CO2 sensitive connexin channel synapses in the VTA release 5HT to regulate dopaminergic neurons

It is now well established that the major mid-brain dopaminergic centre, the ventral tegmental area (VTA), plays an important role in the control of sleep-wake state transitions, producing arousal from sleep states upon activation. We recently showed that the VTA may also be involved in producing arousal in response to hypercapnia, a key survival response. We found that connexin 26 (Cx26) CO2-sensitive hemichannels are expressed by VTA GABAergic neurons and modulate their excitability. Here we have extended our investigation of VTA chemosensing and have discovered additional novel mechanisms of CO2 neural signalling: connexin co-synapses.
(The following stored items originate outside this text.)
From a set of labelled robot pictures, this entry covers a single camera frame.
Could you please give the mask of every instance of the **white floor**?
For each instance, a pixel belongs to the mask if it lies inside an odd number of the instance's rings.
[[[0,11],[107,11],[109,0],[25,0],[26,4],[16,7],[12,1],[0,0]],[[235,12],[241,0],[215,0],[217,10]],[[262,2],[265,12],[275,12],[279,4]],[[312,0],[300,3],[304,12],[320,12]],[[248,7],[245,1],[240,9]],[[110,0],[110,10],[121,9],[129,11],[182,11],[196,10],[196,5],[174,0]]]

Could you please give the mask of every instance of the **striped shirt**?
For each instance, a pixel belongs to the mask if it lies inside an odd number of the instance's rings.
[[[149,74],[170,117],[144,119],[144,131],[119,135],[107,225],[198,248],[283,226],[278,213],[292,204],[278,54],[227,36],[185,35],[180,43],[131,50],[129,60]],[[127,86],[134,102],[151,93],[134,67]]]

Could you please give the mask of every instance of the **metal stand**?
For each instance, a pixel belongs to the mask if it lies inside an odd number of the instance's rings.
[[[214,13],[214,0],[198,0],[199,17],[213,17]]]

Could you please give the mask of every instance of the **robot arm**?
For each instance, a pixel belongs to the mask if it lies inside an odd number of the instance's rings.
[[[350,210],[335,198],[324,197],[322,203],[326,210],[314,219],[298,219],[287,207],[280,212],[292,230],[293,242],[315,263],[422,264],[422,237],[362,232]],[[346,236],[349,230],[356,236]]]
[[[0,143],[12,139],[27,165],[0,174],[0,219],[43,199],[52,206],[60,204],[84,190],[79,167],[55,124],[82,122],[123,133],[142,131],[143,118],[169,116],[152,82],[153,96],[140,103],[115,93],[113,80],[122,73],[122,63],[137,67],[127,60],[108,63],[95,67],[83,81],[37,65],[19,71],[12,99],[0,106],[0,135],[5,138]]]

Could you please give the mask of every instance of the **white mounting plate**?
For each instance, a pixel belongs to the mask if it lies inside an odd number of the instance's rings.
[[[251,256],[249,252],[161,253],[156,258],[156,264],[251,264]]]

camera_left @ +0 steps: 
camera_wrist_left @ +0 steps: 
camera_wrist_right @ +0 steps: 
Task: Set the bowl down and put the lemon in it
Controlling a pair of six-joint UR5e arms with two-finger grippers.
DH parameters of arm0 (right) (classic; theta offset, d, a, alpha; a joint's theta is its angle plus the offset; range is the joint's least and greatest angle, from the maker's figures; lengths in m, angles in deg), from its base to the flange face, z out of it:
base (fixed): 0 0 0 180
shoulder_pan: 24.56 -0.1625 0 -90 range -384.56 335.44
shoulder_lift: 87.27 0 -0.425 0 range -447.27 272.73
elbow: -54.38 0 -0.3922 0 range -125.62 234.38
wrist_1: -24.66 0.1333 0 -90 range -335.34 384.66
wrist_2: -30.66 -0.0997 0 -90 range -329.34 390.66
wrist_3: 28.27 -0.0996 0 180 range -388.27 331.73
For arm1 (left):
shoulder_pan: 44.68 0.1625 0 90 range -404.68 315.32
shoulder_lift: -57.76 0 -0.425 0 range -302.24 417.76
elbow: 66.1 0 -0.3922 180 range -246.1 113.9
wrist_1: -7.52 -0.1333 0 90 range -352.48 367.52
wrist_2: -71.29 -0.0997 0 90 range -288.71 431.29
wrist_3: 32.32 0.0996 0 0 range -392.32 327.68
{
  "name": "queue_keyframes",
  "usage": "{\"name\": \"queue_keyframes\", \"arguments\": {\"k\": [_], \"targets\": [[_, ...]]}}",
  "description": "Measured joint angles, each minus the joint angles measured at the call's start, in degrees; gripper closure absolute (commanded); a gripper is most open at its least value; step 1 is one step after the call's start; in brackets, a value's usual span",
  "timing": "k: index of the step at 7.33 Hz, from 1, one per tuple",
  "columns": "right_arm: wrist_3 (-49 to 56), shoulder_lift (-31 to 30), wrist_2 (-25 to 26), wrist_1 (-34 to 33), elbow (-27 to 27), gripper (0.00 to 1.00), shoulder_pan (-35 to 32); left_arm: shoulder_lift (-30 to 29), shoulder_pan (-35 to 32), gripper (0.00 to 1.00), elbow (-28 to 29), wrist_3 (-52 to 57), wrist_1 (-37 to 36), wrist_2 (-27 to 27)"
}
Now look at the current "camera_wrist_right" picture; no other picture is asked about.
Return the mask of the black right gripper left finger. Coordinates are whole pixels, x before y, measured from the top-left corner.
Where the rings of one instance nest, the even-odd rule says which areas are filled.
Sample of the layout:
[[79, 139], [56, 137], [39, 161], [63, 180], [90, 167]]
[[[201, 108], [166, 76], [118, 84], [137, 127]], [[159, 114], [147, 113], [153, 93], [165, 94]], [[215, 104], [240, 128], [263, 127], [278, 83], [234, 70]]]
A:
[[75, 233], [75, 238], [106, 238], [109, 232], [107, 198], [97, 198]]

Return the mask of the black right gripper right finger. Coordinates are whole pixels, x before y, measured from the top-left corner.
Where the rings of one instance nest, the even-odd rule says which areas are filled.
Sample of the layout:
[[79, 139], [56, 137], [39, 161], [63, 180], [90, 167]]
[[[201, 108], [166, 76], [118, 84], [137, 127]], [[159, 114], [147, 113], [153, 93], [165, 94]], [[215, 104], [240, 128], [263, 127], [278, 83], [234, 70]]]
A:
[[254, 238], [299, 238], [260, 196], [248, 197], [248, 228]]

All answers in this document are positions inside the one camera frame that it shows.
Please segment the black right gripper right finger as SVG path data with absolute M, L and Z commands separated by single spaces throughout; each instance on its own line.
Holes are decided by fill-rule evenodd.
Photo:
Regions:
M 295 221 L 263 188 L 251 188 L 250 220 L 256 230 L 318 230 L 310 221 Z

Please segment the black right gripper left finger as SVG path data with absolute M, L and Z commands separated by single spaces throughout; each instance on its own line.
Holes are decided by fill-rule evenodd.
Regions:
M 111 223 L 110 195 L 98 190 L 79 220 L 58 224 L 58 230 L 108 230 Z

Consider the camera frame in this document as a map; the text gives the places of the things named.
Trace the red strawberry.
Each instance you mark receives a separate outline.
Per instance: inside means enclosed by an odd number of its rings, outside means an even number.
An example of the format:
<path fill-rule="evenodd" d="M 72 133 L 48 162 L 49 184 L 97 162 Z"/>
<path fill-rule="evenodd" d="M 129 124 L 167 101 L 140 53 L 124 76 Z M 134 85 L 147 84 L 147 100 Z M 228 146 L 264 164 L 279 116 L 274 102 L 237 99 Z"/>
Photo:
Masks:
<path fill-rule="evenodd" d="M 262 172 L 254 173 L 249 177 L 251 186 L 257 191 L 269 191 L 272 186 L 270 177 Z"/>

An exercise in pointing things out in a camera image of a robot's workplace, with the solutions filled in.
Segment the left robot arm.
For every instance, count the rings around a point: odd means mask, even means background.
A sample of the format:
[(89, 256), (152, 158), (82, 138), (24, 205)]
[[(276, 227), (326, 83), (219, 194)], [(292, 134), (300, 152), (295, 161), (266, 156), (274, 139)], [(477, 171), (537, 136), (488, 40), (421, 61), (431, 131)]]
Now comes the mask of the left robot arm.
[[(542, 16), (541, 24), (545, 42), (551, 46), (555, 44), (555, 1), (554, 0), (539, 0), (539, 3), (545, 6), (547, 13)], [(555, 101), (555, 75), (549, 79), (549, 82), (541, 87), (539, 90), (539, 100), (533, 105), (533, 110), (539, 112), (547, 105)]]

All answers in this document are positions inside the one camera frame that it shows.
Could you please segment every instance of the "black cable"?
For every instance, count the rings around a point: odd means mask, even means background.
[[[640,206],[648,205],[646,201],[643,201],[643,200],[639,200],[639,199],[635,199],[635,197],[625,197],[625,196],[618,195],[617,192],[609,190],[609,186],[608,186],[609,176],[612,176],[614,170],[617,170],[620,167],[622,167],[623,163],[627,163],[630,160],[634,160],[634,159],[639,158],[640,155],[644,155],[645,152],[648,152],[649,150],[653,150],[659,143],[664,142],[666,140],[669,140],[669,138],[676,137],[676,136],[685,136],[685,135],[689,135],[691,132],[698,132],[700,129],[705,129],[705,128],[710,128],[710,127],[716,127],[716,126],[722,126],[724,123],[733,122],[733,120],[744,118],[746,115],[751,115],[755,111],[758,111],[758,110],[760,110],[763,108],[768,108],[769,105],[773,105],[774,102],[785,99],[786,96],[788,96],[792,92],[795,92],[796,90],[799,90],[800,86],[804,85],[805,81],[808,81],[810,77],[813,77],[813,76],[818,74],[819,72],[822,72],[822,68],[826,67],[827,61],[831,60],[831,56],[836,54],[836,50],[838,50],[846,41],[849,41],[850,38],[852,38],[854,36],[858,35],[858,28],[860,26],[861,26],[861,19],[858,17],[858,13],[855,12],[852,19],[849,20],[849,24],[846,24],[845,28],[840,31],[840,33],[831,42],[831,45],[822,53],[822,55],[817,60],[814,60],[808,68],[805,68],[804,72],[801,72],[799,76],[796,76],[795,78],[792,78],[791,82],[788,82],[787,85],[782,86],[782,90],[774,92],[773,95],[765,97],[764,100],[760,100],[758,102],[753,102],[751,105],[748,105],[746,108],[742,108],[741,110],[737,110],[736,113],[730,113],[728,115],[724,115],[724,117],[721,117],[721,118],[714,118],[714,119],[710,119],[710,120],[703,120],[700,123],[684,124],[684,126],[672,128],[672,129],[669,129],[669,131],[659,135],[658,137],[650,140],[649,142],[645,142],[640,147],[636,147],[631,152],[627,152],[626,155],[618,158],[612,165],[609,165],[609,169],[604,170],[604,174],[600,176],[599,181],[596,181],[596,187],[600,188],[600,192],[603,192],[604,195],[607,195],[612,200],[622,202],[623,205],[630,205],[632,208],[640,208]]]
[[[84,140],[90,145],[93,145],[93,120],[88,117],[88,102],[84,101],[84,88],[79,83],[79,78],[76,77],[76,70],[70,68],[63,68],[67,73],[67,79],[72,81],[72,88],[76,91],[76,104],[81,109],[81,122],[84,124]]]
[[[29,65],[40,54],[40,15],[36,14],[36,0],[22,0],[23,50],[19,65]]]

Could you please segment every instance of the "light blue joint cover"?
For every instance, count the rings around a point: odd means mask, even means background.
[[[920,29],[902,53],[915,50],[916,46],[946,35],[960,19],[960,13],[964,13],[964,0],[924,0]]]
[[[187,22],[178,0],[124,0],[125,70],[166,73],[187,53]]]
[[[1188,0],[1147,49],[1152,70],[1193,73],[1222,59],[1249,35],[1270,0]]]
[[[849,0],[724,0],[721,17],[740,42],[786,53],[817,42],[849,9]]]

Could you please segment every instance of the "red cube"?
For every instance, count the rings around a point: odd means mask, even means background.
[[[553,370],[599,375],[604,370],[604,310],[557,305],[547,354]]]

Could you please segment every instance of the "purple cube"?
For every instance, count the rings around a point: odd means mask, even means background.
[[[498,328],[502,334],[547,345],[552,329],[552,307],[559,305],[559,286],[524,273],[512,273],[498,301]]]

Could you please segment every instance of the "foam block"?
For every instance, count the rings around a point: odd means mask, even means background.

CO2-sensitive hemichannels are expressed on the cell bodies and the terminals of dorsal raphe (DR) serotonergic neurons that cluster around VTA TH+ dopaminergic neurons colocalizing both with the 5HT transporter SERT and with VGLUT3. Using pharmacological dissection and GRAB5-HT sensors, we showed that 5HT can permeate through open Cx26 hemichannels to modulate the excitability of VTA dopamine neurons. Brief elevations of pCO2 regulate dopaminergic neuron excitability via 5HT3 and 5HT2A/C receptors activation. Longer applications of raised pCO2 modulates HCN channel opening in response to hyperpolarizing current steps, an effect blocked by 5HT2 receptor antagonists. These effects of pCO2 can be blocked with the connexin inhibitor lanthanum. In vivo, CO2 challenge (hypercapnia) activates VTA neurons (including dopaminergic neurons), with the activation greatly reduced by the conditional knockdown of Cx26 expression in the VTA. We therefore propose that the VTA could play an important role in hypercapnic arousal with at least two distinct mechanisms of CO2 signalling: modulation of GABAergic neuron excitability via soma Cx26 hemichannels and channel-mediated release of 5HT via CO2 sensitive Cx26 co-synapses on DR nerve terminals that regulate the excitability of dopaminergic neurons.